Abu Dhabi: Oil price stabilisation is going to be one of the major challenges facing the oil and gas industry in 2015 as the oil price continues to decline due to high production and weak global demand. The price has dropped by more than 45 per cent since June this year.
Analysts have said the drop in oil prices will push Gulf countries to come to an agreement to reduce output sooner or later. “In 2015, we will see the oil price beginning to stabilise and barring any major economic disruption to the global economy or of the East Asian nations, gradually creep upward again,” said Justin Dargin, Global Energy Expert at the University of Oxford.
For most Middle East and North Africa (Mena), the break even price needed to maintain economic solvency has nearly tripled over the past decade due to demographic increases and a surge in infrastructure investment, he said. “As a result, many of the Gulf countries simply will not be able to bear an oil price decline as they were able to with the previous ones.”
He, however, was of the opinion that shale oil production from the US as well as Iraqi and Iranian production will exert continued downward pressure. “We will likely see Iran emerge from its isolation and rejoin the international community. And with that, oil majors will reinvest in Iran which will have a positive impact on its production.”
Mark V Stys, chief investment officer at investment advisory firm WS Wealth Management, expects the global trade to remain flat in the first half of 2015. “This will have a negative impact on capital spending and deficits for countries that depend on oil export for revenue,” he said.
The economies of the Arab Gulf oil producers and also Iran’s and Russia’s, which amount to around 6 per cent of the global GDP (gross domestic product), could be hurt by the low oil prices. Investments in the Arab region are likely to decrease. Saudi Arabia’s investment is projected to fall to $127 billion (Dh466 billion) in the coming years.
Iran, Bahrain and Oman are likely to experience budgetary difficulties as oil income gets reduced.
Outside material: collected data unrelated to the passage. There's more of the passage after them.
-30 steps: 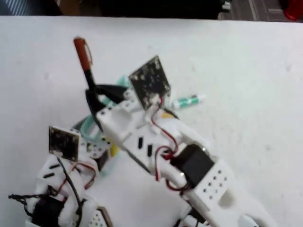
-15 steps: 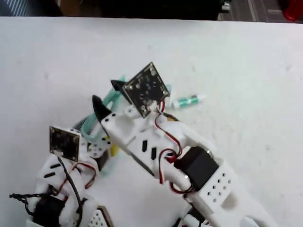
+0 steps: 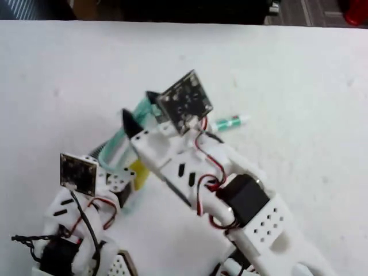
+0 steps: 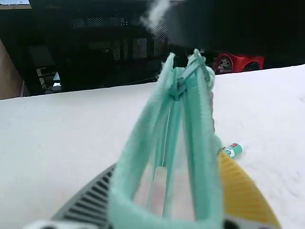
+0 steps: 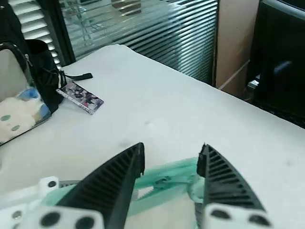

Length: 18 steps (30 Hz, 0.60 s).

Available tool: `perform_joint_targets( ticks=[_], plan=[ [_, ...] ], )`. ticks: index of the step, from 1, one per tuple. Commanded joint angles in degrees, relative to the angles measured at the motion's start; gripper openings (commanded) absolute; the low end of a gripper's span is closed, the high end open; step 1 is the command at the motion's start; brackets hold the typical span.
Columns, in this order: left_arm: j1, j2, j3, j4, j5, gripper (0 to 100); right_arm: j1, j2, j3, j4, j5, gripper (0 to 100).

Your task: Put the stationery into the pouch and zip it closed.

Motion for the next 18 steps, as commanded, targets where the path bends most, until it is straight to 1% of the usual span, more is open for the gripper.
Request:
perform_joint_targets(
  ticks=[1,4,8,11,14,15,18],
  plan=[
    [1.2,0.4,-0.4,-0.1,0.4,26,6.4,-1.1,-4.8,2.7,-4.0,18.0],
    [1.1,0.4,-0.4,-0.1,0.4,26,12.5,-0.9,-6.4,3.7,-4.9,18.0],
    [-2.3,0.4,-0.4,-0.4,0.7,26,20.4,0.7,-6.3,4.0,-4.9,18.0],
    [-3.8,0.4,-0.4,-0.4,1.2,26,25.4,5.7,-6.3,4.9,-4.8,18.0],
    [-3.9,0.4,-0.4,-0.4,3.5,26,28.0,13.2,-6.3,6.6,-4.7,18.0],
    [-3.9,0.4,-0.4,-0.4,3.7,26,28.2,16.0,-6.3,7.0,-3.3,18.0],
    [-4.5,0.4,-0.4,-0.4,4.0,26,26.6,24.7,-6.6,7.0,5.4,18.0]
  ],
)
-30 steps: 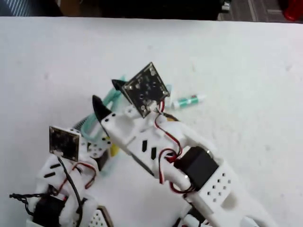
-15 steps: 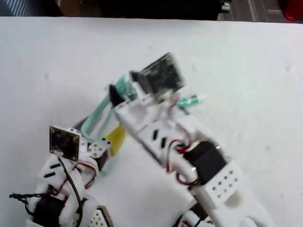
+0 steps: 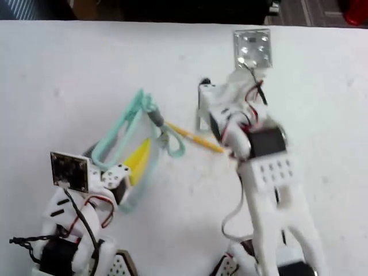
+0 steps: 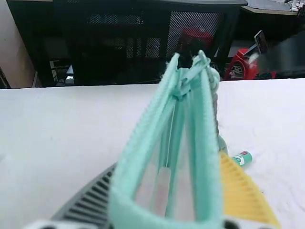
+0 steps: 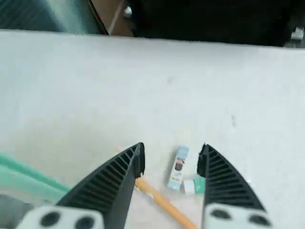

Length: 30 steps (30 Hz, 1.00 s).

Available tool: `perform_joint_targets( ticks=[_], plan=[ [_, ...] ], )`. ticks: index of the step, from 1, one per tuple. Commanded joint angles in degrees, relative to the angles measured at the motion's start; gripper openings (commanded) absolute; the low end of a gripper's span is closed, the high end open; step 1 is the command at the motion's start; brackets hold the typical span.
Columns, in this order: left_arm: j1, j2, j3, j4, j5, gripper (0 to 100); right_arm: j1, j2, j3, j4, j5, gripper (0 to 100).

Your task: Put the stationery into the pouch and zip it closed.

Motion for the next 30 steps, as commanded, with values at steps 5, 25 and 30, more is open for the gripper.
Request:
perform_joint_targets(
  ticks=[5,25,30],
  plan=[
    [-4.3,0.4,-0.4,-1.3,1.9,25,-4.8,18.7,-3.8,-3.1,14.8,18.0],
    [-6.6,0.4,-0.4,-1.3,4.7,23,-7.3,48.7,-17.1,-3.6,25.0,18.0],
    [-6.5,0.4,-0.4,-1.3,4.7,23,-7.2,50.5,-17.2,-4.0,25.6,18.0]
  ],
)
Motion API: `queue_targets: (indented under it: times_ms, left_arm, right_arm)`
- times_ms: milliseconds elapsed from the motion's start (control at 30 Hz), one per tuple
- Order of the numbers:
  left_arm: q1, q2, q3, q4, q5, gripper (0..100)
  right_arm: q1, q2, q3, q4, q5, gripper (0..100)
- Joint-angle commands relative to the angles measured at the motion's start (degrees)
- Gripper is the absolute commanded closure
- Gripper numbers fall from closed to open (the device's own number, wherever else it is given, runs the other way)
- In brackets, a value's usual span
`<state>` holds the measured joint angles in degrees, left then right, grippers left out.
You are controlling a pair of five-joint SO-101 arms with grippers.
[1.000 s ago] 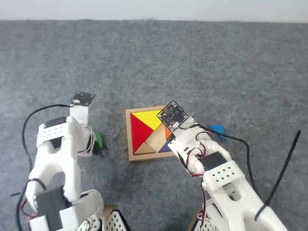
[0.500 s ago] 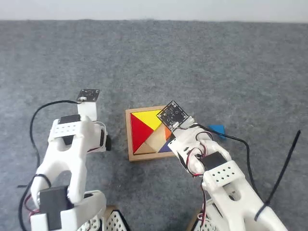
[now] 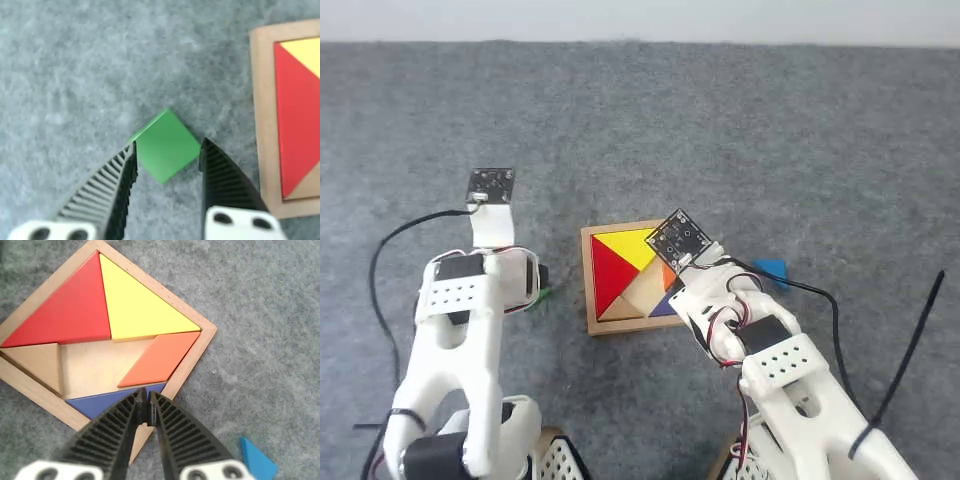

Social unrest in some countries is also not ruled out.
Mamdouh G Salameh, an oil economist and a consultant to the World Bank in Washington, said one of the main challenges confronting the global oil and gas industry would be the curtailment of investment.
He said that seven major oil companies in the world need a price of $125 to $135 a barrel to balance their books. “As a result of declining oil prices, the oil majors have already started to sell some of their production assets and to reduce their future investments which will translate in two years time into a smaller share in the global oil production. This will be reflected in steeper oil prices in the future,” he explained.
If oil prices continue at $60 a barrel for a year, Saudi Arabia will lose an estimated $100 billion to $150 billion, Salameh said. He added that the Organisation of the Petroleum Exporting Countries (Opec) should call an “emergency meeting” soon to agree to cut production to defend the oil price.
In 2015, there could be comprehensive subsidy reforms across Mena. Many countries such as Egypt, Kuwait, Jordan and the UAE undertook some steps to reform the subsidisation framework this year. It is likely to accelerate in 2015. “Most of the energy-rich Mena countries have come to the realisation that energy subsidisation is no longer viable due to budgetary strains, demand increases and the fact that it mitigates investment in new gasfields,” Dargin said.
Investments in shale gas reservoirs are predicted to go up next year both in the Arab world and China. The US is likely to witness an increase in the cost of production due to regulatory framework. There is a likelihood of joint ventures between Gulf energy companies and domestic US shale gas producers as Gulf countries attempt to acquire shale gas technology and perhaps begin to import North American shale gas to their countries to offset rising domestic gas demand.
There might be mergers and acquisitions in the oil and gasfield in the coming year. Halliburton, for instance, recently bought Baker Hughes for about $35 billion in cash and stock, creating an oilfield services giant.